Interestingly, Peter Smith J in the subsequent case of Meerza v Al Baho (2015) EWAC 3154 (Ch) distinguished Millburn-Snell on the basis that there was no absolute rule of law prohibiting subsequent amendment of pleadings and the Court of Appeal in Millburn-Snell had not been asked to consider the Court’s case management powers, in particular permitting amendment of proceedings under CPR Part 17.1, when arriving at its conclusion. In the case of Meerza, proceedings had been commenced without the grant of Letters of Administration which were subsequently taken out. On the basis of Millburn-Snell, the Defendant applied to strike out the Proceedings because they were an incurable nullity, but Peter Smith J held that amendment was permitted to allow the overriding objective of doing justice to take place in proportionate cost. Again, this was the case of an intestate Claimant, so it would appear that there is no authority directly in point for a testate Claimant.
This will continue to be a grey area until further consideration by the Court of Appeal. Despite Smith J’s judgement in Meerza, common prudence would seem to require a grant of probate or taking out Letters of Administration before proceedings are commenced. It is contended the only possible exception would be a claim under the Fatal Accidents Act 1976 specifically permitted under Section 2(2) of that Act.

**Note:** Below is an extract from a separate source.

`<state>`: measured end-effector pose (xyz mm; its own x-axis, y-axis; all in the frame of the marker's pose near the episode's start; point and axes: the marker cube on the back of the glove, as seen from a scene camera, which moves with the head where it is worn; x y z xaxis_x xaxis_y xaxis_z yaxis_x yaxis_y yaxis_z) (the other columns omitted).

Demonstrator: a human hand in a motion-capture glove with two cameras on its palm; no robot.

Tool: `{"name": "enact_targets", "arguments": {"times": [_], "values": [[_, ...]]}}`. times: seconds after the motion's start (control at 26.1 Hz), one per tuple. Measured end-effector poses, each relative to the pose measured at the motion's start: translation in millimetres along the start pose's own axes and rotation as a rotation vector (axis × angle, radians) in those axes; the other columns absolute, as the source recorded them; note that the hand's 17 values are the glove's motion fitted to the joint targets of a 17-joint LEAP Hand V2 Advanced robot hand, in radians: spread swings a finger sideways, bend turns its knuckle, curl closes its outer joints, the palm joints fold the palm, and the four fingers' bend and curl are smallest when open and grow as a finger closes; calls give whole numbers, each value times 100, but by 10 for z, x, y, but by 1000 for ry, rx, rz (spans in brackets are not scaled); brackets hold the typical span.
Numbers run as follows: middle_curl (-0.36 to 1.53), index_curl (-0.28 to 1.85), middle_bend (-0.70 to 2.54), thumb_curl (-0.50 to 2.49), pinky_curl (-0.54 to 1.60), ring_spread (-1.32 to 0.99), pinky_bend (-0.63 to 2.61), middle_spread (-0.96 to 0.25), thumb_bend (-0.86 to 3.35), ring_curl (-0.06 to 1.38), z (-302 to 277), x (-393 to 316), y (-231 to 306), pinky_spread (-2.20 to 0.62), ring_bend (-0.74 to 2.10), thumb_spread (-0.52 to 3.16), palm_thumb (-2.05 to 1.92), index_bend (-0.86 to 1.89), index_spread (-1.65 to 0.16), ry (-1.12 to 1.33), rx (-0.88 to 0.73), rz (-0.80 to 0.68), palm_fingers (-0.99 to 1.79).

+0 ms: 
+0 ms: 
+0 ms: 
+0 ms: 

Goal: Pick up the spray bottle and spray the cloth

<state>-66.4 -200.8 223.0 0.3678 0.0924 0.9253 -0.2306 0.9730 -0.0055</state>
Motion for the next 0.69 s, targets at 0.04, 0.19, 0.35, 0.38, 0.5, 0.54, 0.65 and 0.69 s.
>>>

In the case under consideration, Mrs V’s claim had been validly commenced under section 2 (2) of the Act in the absence of a grant of probate, so it would seem her sole executor, namely her son, can adopt her validly instituted proceedings and proceed before he has become a “proving executor” which can only arise on the grant to him of probate. However, in this instance, it is contended that the subsequent grant of probate will legitimate his claim as “proving executor” and that these proceedings will therefore will not an incurable nullity because the original proceedings commenced by Mrs V were validly commenced by her in her lifetime before the grant of probate to her.